[[ Recorded data, beginning ]]
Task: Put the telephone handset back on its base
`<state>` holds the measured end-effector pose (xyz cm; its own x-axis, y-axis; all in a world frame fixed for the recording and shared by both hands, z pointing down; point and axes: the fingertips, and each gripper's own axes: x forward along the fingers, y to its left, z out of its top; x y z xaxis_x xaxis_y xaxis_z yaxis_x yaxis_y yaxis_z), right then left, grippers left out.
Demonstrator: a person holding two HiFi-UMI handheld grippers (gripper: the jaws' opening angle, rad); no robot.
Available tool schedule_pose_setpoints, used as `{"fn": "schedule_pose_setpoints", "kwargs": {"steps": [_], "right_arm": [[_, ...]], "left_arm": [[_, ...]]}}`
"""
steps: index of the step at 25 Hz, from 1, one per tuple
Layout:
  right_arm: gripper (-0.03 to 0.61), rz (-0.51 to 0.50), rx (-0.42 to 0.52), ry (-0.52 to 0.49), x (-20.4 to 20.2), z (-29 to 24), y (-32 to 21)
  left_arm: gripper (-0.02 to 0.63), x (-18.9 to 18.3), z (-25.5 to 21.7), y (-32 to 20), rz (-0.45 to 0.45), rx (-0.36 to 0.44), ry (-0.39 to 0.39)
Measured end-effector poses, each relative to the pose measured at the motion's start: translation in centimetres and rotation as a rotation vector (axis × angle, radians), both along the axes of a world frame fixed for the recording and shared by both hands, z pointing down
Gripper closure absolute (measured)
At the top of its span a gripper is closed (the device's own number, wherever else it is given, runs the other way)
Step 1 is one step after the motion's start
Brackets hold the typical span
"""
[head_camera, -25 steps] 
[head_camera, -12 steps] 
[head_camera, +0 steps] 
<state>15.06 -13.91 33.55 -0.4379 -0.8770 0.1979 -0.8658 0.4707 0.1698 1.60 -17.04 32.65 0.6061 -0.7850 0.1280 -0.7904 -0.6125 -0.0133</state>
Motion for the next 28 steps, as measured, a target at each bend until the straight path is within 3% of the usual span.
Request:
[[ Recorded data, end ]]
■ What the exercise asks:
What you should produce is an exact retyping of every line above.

■ Response to this task:
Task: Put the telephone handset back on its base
`<state>` holds the measured end-effector pose (xyz cm; its own x-axis, y-axis; all in a world frame fixed for the recording and shared by both hands, z pointing down; point and axes: the fingertips, and each gripper's own axes: x forward along the fingers, y to its left, z out of its top; x y z xaxis_x xaxis_y xaxis_z yaxis_x yaxis_y yaxis_z), right then left, grippers left out.
Demonstrator: a person holding two HiFi-UMI handheld grippers (gripper: the jaws' opening angle, rad); no robot.
Available tool schedule_pose_setpoints, used as `{"fn": "schedule_pose_setpoints", "kwargs": {"steps": [_], "right_arm": [[_, ...]], "left_arm": [[_, ...]]}}`
"""
steps: index of the step at 25 Hz, from 1, one per tuple
Layout:
  right_arm: gripper (-0.03 to 0.61), rz (-0.51 to 0.50), rx (-0.42 to 0.52), ry (-0.52 to 0.49), x (-20.4 to 20.2), z (-29 to 24), y (-32 to 21)
  left_arm: gripper (-0.02 to 0.63), x (-18.9 to 18.3), z (-25.5 to 21.7), y (-32 to 20), rz (-0.45 to 0.45), rx (-0.36 to 0.44), ry (-0.39 to 0.39)
Measured end-effector poses, each relative to the pose measured at the motion's start: translation in centimetres and rotation as a rotation vector (axis × angle, radians), both along the axes of a world frame fixed for the recording and shared by both hands, z pointing down
Gripper closure absolute (measured)
At the top of its span a gripper is closed (the device's own number, wherever else it is given, runs the other way)
Step 1 is one step after the motion's start
Brackets hold the typical span
"""
[head_camera, -25 steps] 
[head_camera, -12 steps] 
[head_camera, +0 steps] 
<state>15.06 -13.91 33.55 -0.4379 -0.8770 0.1979 -0.8658 0.4707 0.1698 1.60 -17.04 32.65 0.6061 -0.7850 0.1280 -0.7904 -0.6125 -0.0133</state>
Motion for the next 28 steps, as measured, a target at each bend until the straight path is within 3% of the usual span.
Request:

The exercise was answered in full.